* **Data supplied**:

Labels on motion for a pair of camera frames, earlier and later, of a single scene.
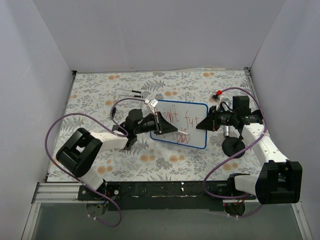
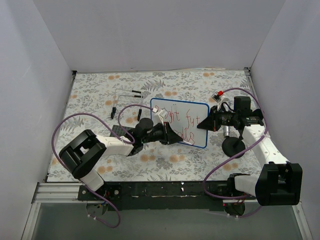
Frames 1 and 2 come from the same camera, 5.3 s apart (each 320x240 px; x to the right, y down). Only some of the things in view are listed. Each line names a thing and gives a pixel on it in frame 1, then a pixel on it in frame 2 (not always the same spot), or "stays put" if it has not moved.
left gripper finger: x=162 y=124 → x=171 y=135
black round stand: x=232 y=145 stays put
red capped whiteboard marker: x=183 y=132 → x=188 y=142
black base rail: x=163 y=195 stays put
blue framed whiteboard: x=185 y=116 stays put
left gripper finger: x=166 y=127 → x=172 y=137
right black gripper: x=213 y=120 stays put
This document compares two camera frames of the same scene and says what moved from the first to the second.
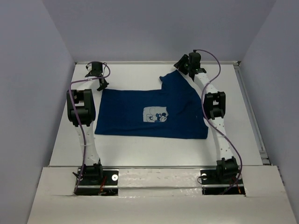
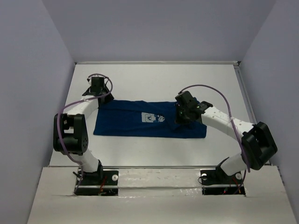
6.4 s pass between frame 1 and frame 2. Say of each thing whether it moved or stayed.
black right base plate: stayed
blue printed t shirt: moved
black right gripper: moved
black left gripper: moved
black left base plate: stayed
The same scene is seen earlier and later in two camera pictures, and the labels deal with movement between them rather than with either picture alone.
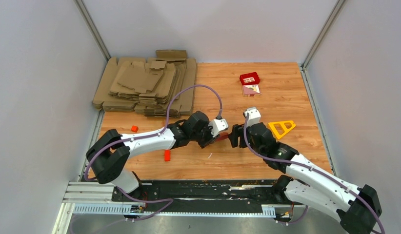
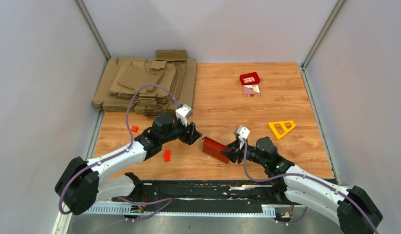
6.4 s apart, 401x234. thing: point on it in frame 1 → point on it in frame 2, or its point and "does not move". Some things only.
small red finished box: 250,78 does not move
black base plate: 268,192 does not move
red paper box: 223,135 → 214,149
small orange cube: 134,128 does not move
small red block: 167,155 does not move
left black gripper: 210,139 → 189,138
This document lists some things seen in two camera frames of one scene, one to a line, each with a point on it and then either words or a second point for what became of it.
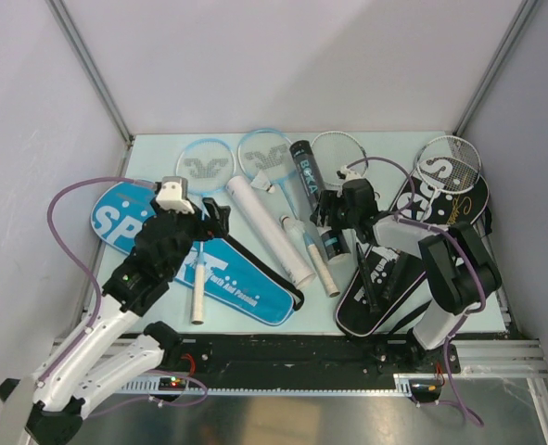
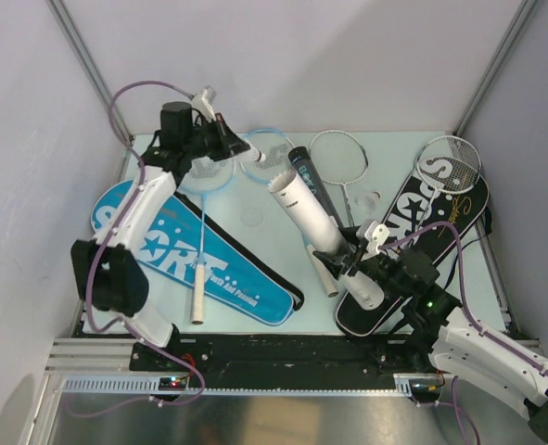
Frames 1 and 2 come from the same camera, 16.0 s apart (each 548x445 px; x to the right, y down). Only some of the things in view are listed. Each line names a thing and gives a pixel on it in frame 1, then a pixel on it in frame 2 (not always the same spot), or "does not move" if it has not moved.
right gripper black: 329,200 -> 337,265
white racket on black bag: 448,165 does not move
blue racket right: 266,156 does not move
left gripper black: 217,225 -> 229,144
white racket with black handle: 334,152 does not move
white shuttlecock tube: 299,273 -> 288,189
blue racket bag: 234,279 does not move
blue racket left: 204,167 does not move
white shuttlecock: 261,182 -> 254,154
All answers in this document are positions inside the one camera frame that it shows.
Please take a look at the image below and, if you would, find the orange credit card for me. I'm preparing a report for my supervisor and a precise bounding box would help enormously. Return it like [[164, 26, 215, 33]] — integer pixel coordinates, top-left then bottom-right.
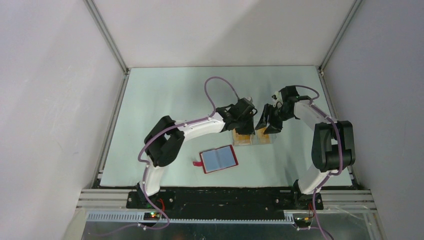
[[256, 127, 272, 145], [232, 129, 255, 147]]

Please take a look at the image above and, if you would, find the left aluminium frame post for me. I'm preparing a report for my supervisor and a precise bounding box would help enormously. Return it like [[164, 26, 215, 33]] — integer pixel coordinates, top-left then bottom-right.
[[83, 0, 129, 75]]

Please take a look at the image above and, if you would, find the aluminium frame post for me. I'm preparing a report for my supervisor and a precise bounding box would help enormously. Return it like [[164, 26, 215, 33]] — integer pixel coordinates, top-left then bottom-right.
[[318, 0, 363, 73], [83, 0, 129, 75]]

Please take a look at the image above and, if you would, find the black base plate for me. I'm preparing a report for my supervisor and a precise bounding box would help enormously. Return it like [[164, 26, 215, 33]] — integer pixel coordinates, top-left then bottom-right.
[[126, 186, 324, 211]]

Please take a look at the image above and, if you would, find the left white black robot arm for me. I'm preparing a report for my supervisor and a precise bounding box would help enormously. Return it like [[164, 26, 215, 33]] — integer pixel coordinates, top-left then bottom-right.
[[137, 97, 258, 208]]

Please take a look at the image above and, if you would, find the grey slotted cable duct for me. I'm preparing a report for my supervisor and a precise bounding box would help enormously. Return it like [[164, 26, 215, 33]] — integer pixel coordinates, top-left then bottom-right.
[[86, 211, 295, 225]]

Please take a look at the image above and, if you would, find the right aluminium frame post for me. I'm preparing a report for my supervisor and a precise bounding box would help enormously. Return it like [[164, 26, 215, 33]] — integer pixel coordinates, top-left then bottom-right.
[[318, 0, 363, 73]]

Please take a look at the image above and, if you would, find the aluminium front rail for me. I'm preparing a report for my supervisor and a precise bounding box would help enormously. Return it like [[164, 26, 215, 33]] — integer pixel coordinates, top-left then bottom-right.
[[319, 190, 377, 214]]

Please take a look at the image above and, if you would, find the red leather card holder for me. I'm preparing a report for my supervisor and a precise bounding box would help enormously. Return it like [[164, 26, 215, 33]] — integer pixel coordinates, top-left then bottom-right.
[[192, 145, 239, 174]]

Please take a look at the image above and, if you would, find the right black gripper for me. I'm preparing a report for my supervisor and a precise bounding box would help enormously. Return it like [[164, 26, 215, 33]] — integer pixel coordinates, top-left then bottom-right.
[[254, 103, 294, 135]]

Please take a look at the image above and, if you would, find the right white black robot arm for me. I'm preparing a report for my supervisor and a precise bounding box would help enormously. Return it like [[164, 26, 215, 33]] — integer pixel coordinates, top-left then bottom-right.
[[255, 85, 356, 209]]

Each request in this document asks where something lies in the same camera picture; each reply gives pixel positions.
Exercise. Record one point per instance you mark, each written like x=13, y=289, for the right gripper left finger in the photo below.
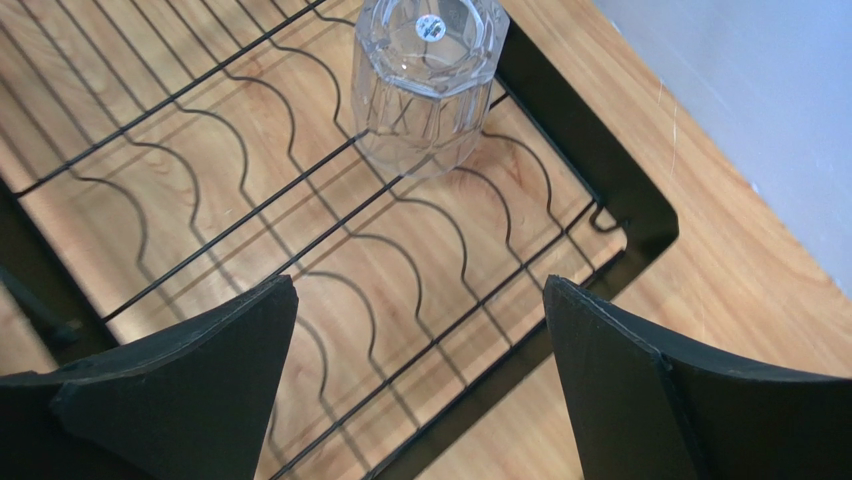
x=192, y=401

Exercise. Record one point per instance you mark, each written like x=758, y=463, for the clear glass cup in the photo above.
x=422, y=81

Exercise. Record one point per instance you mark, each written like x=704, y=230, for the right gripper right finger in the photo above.
x=646, y=402

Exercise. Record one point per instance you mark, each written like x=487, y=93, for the black wire dish rack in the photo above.
x=159, y=158

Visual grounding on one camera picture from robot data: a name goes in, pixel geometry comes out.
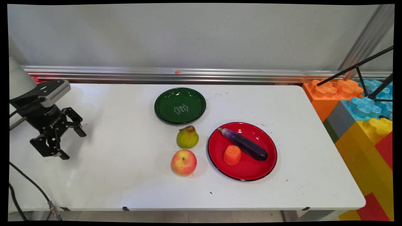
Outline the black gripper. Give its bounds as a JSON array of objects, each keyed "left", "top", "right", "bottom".
[{"left": 13, "top": 101, "right": 87, "bottom": 160}]

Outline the purple toy eggplant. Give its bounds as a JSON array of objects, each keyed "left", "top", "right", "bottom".
[{"left": 218, "top": 127, "right": 269, "bottom": 161}]

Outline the green enamel plate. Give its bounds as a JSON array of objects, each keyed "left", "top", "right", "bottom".
[{"left": 154, "top": 87, "right": 207, "bottom": 124}]

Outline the red yellow toy apple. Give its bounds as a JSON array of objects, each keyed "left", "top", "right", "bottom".
[{"left": 171, "top": 149, "right": 198, "bottom": 177}]

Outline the green toy pear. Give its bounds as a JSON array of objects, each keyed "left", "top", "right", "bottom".
[{"left": 176, "top": 125, "right": 199, "bottom": 149}]

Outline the orange toy carrot piece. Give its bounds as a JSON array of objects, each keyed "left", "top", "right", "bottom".
[{"left": 223, "top": 145, "right": 242, "bottom": 165}]

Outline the red enamel plate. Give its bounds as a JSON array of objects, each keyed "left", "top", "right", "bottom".
[{"left": 207, "top": 122, "right": 278, "bottom": 182}]

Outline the orange giant building block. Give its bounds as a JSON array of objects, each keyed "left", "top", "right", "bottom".
[{"left": 302, "top": 79, "right": 365, "bottom": 123}]

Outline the grey giant building block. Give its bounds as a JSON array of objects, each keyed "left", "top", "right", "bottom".
[{"left": 323, "top": 100, "right": 357, "bottom": 143}]

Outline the yellow giant building block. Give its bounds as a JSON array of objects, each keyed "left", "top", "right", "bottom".
[{"left": 334, "top": 118, "right": 394, "bottom": 222}]

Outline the blue giant building block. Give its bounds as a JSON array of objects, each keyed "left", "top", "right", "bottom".
[{"left": 341, "top": 79, "right": 393, "bottom": 121}]

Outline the black tripod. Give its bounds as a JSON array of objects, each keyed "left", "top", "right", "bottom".
[{"left": 317, "top": 46, "right": 394, "bottom": 102}]

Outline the red giant building block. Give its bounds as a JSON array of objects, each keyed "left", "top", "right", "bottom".
[
  {"left": 374, "top": 132, "right": 394, "bottom": 170},
  {"left": 356, "top": 193, "right": 391, "bottom": 222}
]

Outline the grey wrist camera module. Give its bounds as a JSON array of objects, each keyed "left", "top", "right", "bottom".
[{"left": 10, "top": 79, "right": 71, "bottom": 109}]

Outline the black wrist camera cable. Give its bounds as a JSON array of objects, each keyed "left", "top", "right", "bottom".
[{"left": 9, "top": 109, "right": 28, "bottom": 130}]

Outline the black cable with connector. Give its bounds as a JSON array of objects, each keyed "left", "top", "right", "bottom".
[{"left": 9, "top": 162, "right": 62, "bottom": 221}]

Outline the plain black cable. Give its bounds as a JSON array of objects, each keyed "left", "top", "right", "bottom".
[{"left": 8, "top": 183, "right": 28, "bottom": 221}]

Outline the horizontal aluminium rail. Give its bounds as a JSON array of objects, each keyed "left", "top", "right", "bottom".
[{"left": 20, "top": 65, "right": 393, "bottom": 84}]

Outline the slanted aluminium post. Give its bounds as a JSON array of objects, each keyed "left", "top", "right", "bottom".
[{"left": 338, "top": 4, "right": 395, "bottom": 79}]

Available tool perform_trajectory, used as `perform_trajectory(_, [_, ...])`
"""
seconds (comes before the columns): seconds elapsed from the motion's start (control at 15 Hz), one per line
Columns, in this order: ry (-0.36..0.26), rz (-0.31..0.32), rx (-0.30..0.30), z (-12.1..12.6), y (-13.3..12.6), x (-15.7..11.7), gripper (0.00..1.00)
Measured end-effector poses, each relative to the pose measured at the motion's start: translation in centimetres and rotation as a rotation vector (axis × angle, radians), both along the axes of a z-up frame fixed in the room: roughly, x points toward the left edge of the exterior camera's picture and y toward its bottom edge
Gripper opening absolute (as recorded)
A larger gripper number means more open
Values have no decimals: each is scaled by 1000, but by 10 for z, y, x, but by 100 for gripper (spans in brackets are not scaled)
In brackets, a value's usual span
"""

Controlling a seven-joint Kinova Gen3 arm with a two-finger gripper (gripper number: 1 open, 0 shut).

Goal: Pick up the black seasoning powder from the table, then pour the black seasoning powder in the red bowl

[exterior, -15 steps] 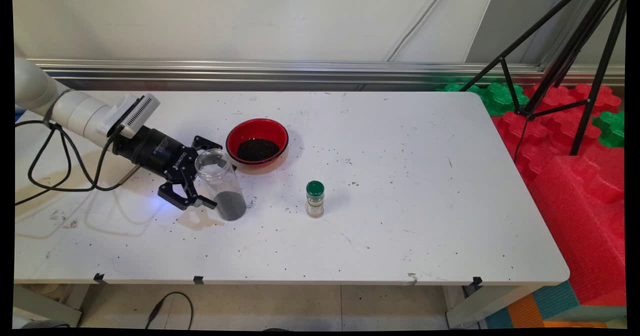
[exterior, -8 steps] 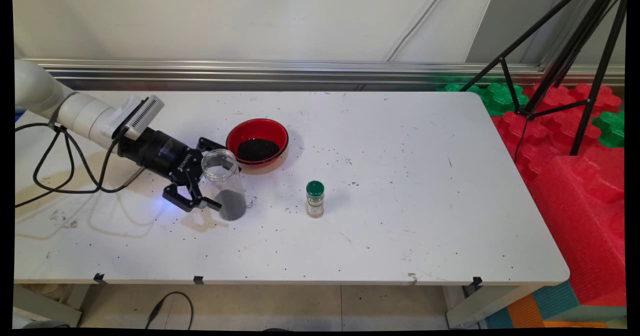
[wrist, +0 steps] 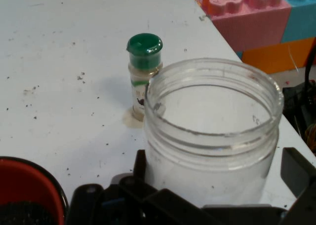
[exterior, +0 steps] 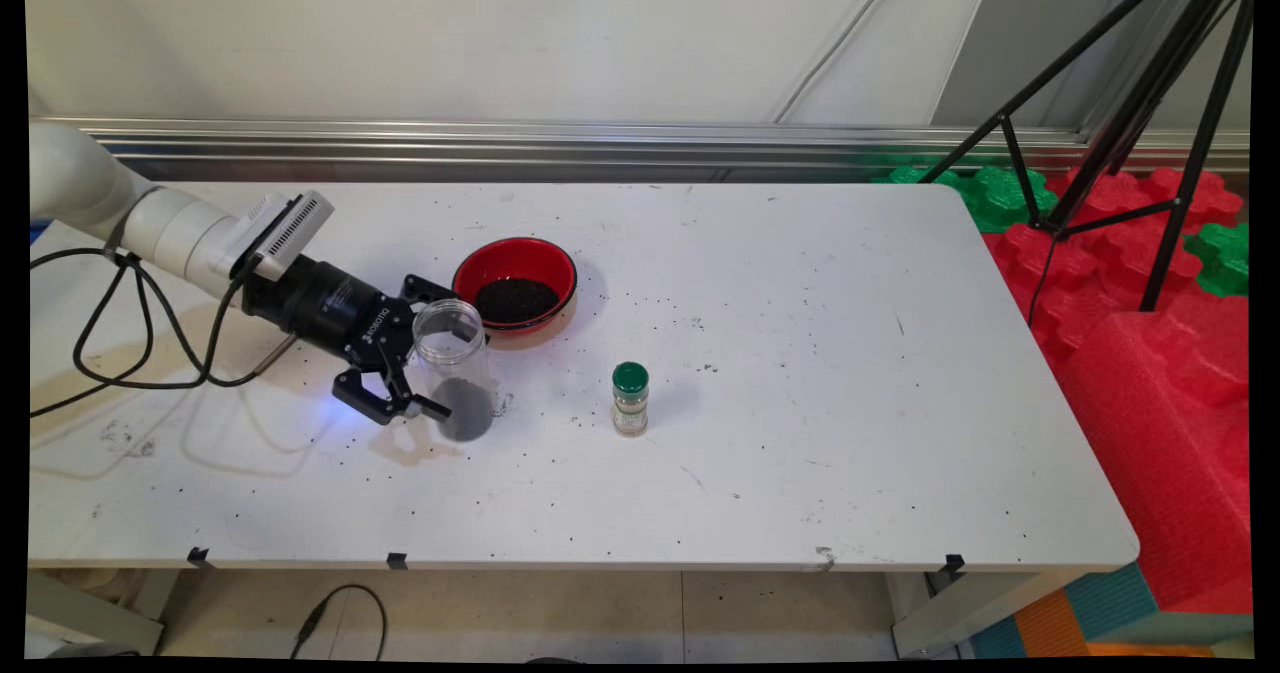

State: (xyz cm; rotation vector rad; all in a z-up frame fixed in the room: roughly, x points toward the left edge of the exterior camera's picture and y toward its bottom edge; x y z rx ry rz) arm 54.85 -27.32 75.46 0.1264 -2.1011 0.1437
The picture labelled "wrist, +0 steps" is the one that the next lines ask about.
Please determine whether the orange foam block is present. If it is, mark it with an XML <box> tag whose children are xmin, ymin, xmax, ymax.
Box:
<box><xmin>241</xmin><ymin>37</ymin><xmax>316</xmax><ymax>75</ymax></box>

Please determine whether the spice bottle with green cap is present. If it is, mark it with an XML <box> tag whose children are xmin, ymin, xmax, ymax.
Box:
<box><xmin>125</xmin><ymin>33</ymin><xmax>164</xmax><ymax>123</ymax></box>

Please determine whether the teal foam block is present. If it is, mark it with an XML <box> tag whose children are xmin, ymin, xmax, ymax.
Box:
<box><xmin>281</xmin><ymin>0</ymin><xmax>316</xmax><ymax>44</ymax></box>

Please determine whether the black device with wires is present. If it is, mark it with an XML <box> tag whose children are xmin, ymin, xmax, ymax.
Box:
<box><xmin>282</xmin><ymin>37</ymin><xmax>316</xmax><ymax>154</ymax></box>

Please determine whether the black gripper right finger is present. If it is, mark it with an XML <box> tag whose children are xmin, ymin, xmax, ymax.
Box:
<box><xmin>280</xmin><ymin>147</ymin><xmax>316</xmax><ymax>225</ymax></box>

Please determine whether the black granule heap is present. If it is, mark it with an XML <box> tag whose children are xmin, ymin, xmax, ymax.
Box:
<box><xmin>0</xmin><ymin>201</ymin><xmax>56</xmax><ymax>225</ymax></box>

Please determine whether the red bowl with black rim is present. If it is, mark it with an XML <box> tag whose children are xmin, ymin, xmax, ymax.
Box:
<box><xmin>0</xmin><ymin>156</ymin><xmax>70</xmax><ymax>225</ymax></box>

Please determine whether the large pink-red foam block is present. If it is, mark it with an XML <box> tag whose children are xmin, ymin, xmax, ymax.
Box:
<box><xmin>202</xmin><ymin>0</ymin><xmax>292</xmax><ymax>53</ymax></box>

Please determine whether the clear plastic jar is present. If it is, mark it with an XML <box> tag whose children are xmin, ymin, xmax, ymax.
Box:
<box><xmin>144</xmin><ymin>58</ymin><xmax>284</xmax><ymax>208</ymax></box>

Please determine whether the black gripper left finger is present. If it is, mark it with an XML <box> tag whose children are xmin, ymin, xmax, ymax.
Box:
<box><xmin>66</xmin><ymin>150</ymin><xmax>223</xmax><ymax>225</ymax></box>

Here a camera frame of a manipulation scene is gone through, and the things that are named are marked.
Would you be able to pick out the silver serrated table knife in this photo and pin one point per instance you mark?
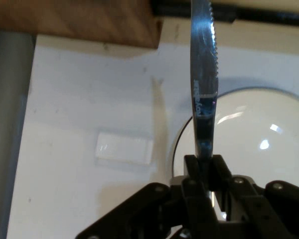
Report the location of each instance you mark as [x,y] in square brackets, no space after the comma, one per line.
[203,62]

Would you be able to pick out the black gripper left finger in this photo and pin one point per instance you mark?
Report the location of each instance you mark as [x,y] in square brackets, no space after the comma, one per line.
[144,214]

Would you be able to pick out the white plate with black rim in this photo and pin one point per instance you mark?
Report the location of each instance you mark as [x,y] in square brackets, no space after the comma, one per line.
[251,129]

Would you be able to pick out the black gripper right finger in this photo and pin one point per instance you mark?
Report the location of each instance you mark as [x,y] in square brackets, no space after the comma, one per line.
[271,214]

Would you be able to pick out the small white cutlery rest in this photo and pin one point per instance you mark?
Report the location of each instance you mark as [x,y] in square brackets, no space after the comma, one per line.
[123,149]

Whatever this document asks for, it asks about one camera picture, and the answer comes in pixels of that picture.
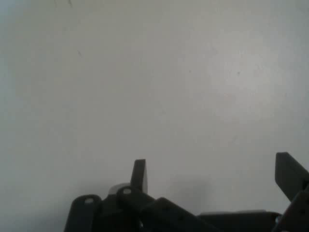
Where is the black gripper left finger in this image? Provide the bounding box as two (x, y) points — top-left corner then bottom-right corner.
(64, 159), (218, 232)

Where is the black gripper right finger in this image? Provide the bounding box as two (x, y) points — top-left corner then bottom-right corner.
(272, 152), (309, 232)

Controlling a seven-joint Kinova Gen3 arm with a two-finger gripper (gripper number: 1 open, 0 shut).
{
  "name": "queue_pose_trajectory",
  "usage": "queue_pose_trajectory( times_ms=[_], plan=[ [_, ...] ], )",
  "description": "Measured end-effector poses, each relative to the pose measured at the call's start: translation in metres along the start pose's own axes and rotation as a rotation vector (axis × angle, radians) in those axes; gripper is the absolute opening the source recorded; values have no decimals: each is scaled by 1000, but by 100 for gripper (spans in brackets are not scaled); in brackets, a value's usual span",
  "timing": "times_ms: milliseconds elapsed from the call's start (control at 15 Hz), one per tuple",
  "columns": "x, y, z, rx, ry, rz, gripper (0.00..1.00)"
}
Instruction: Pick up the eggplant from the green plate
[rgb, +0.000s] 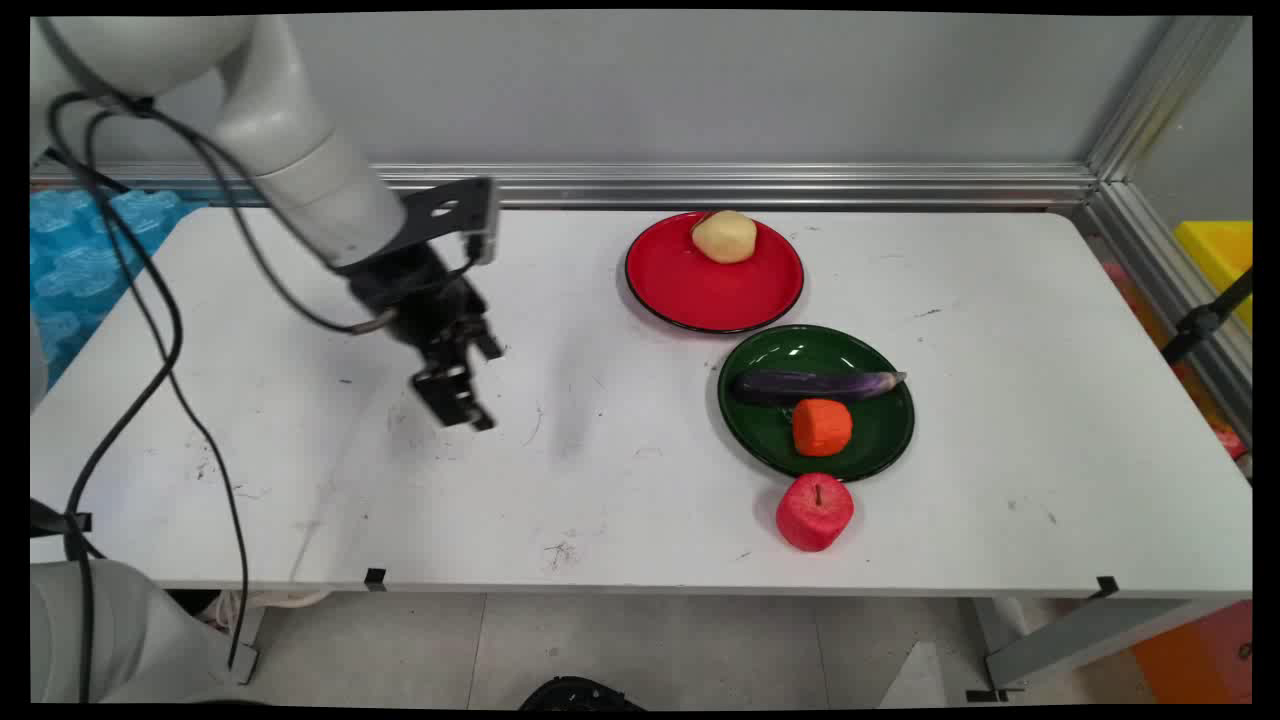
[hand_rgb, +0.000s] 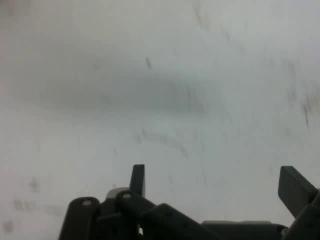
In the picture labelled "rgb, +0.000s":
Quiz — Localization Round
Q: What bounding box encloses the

* **What you are asked to do**: Among the entries above, the lines between the ones containing "left gripper black: 217,225 -> 229,144" and "white shuttlecock: 261,182 -> 254,154", inclusive, are to be transcribed exactly. No other line is to be given.

* **Task solution**:
left gripper black: 217,225 -> 229,144
white racket with black handle: 334,152 does not move
white shuttlecock tube: 299,273 -> 288,189
blue racket bag: 234,279 does not move
blue racket left: 204,167 does not move
white shuttlecock: 261,182 -> 254,154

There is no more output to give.